Thursday, February 22, 2007

1.

- Pani Nino, umarła pani koleżanka, co? – zapytała sąsiadka, kiedy tylko drzwi windy zamknęły się. – Straszna sprawa, proszę pani, ja byłam wstrząśnięta jak przeczytałam w gazecie swojej – dodała natychmiast skwapliwie potrząsając głową, jakby ją miała na patyku. Wpatrywała się w Ninę, czekając na jakąkolwiek reakcję, a nie doczekawszy się, westchnęła znacząco.
- Pani czytała? – zapytała kobietę stojącą obok.
- A czytałam, czytałam – rozpromieniła się tamta. Sąsiadka uśmiechnęła się do niej. Po chwili spojrzała znowu na Ninę, a jej twarz przybrała posępny, rzeczowy wyraz.
- Wie pani, pani Nino, powiem tak jak sobie myślę, pocieszę panią, że w życiu tak jest, że powinny być sytuacje i do popłakania i do pośmiania się, żeby różnie było, tak to bywa.

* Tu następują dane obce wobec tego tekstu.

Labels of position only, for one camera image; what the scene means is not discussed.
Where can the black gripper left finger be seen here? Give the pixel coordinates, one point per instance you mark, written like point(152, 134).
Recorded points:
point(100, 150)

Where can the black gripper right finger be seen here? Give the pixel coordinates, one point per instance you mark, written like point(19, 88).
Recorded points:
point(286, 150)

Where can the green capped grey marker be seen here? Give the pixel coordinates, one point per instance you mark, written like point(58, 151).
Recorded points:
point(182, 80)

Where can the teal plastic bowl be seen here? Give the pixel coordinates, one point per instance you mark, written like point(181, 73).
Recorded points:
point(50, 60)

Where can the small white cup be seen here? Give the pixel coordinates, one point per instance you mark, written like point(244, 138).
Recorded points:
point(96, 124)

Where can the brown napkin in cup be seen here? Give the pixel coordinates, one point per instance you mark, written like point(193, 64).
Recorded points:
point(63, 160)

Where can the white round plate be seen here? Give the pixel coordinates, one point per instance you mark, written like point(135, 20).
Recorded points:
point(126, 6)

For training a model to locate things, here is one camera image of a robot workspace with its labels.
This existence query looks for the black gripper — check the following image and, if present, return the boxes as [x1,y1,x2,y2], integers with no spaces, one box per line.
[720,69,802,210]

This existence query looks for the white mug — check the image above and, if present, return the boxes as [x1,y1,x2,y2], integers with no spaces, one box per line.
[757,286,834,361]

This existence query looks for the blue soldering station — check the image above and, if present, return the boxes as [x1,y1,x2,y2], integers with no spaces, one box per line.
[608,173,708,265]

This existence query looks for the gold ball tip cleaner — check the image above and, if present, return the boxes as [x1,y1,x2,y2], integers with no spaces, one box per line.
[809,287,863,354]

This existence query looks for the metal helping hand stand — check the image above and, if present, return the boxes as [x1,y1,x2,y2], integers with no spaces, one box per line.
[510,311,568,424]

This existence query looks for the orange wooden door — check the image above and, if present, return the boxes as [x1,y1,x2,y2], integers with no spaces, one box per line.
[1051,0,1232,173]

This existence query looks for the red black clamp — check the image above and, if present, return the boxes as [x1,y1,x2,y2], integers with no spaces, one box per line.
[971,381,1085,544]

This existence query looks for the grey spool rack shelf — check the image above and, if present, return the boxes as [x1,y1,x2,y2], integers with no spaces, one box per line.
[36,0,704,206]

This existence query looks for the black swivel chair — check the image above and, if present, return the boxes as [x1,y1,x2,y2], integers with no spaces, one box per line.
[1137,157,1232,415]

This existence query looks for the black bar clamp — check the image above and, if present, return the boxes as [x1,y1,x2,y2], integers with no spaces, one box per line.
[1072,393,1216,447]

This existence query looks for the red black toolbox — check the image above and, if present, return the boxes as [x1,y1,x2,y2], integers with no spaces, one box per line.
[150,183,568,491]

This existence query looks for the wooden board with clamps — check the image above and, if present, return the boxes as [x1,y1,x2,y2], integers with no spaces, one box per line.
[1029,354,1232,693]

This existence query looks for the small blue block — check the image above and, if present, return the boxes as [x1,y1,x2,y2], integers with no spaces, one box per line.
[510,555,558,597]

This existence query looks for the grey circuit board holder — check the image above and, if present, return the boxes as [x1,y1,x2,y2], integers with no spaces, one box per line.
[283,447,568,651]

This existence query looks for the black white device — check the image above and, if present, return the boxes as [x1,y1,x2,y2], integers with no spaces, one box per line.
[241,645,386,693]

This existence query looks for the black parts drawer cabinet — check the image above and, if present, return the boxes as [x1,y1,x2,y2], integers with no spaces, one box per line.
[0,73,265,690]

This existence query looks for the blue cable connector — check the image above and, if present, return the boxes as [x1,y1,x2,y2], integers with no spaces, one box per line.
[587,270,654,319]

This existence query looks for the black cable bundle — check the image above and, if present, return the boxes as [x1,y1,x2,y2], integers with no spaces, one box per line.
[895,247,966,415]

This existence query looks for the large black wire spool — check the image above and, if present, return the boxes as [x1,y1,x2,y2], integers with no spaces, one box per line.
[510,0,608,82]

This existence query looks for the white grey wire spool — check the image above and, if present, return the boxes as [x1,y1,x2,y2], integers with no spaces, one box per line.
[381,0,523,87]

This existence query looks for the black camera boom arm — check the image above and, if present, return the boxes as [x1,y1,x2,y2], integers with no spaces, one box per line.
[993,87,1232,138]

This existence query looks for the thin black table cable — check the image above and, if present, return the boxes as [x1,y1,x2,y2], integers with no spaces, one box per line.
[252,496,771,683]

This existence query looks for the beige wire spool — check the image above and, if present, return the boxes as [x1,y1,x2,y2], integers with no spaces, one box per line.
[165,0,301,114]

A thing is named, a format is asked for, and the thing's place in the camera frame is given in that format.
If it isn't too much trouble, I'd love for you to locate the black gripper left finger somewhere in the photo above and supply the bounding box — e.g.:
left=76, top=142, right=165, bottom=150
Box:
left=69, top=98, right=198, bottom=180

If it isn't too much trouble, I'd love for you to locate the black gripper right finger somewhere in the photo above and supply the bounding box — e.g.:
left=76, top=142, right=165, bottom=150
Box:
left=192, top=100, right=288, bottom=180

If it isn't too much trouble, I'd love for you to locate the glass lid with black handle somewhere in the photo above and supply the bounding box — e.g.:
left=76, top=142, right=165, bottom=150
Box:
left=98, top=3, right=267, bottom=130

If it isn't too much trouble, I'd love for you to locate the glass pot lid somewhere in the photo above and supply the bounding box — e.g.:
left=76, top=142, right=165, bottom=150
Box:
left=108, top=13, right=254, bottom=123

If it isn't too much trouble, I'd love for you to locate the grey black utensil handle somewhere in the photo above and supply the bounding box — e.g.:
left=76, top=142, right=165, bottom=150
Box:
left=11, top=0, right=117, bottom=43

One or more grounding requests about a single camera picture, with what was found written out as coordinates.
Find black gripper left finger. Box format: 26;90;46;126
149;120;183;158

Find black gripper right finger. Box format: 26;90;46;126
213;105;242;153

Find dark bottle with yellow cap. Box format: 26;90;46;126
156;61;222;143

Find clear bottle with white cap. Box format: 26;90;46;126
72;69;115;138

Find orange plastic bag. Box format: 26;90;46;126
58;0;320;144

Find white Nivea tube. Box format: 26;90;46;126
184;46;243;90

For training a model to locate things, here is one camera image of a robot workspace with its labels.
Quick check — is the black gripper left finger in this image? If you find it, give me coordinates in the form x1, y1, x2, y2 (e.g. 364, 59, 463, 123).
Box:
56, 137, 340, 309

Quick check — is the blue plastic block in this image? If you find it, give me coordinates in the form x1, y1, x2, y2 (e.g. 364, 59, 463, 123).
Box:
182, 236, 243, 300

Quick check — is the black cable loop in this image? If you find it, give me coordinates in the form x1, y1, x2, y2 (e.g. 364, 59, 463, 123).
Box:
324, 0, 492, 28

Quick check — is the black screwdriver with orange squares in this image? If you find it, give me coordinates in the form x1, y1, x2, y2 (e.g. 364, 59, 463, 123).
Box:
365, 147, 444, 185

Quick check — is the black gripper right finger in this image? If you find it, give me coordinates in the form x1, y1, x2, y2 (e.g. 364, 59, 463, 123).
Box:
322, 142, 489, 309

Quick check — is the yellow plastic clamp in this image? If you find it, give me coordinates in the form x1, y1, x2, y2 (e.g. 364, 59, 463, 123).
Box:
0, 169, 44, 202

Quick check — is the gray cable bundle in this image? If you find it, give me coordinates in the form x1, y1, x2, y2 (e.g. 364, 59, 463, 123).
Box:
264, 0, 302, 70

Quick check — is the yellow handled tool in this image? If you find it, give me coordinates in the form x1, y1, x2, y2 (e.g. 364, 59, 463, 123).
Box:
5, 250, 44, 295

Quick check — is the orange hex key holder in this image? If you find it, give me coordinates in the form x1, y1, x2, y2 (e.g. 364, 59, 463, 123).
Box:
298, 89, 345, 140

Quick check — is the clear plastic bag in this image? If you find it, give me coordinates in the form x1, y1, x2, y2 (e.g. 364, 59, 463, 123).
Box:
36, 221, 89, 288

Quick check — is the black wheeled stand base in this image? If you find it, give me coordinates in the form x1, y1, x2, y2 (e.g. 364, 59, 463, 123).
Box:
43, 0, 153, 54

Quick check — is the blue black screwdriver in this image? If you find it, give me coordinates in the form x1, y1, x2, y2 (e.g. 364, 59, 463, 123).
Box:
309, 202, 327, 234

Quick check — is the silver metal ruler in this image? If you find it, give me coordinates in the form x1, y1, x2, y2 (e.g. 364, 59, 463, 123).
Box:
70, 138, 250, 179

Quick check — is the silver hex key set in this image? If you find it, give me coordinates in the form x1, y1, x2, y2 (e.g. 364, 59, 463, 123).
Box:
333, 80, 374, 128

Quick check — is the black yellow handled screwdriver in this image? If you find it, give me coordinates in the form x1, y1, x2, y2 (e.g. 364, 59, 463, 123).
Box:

Syn mój na przykład ostatnio poszedł na pogrzeb, bo miał ochotę, bo mu kolega z pracy taki sympatyczny umarł, i stoją wszyscy nad trumną co ją już mają do dołu wkładać, i dzwoni komórka do faceta od pogrzebu, to facet odchodzi żeby sobie pogadać, idzie idzie, i nagle robi w tył zwrot i leci świńskim truchtem i krzyczy że stop, pogrzeb stop, to nie ten nieboszczyk co trzeba jest. I ja tak sobie myślę, proszę pani, kto teraz mówi nieboszczyk?
Sąsiadka zawiesiła głos.
- No, w branży to tak mówią, znaczy branżowe określenie pewnie - zauważyła druga kobieta. - Dobry to człowiek, zły by pozwolił obcego zakopać.
Sąsiadka westchnęła.
- No niby dobry, ale za to całe zamieszanie kazał rodzinie jeszcze tysiąc złotych płacić.
- I co, zapłacili?
- Zapłacili, bo już chcieli mieć trupa z głowy, a na drugi dzień najmłodszy poprzebijał mu opony w karawanie. Bo to rodzina honorowa była i z charakterem też.
Drzwi windy otworzyły się, Nina wyszła z niej, nie odzywając się. Kobiety spojrzały na siebie.
- Młoda dziewczyna, a taka chamka – zauważyła kobieta.
- Co poradzić – powiedziała sąsiadka i wzruszyła ramionami. – Jak ta mała umarła, to tu telewizja była, żeby ją sfilmować co mówi, to wie pani, nagadała się do kamery i teraz zadziera nosa.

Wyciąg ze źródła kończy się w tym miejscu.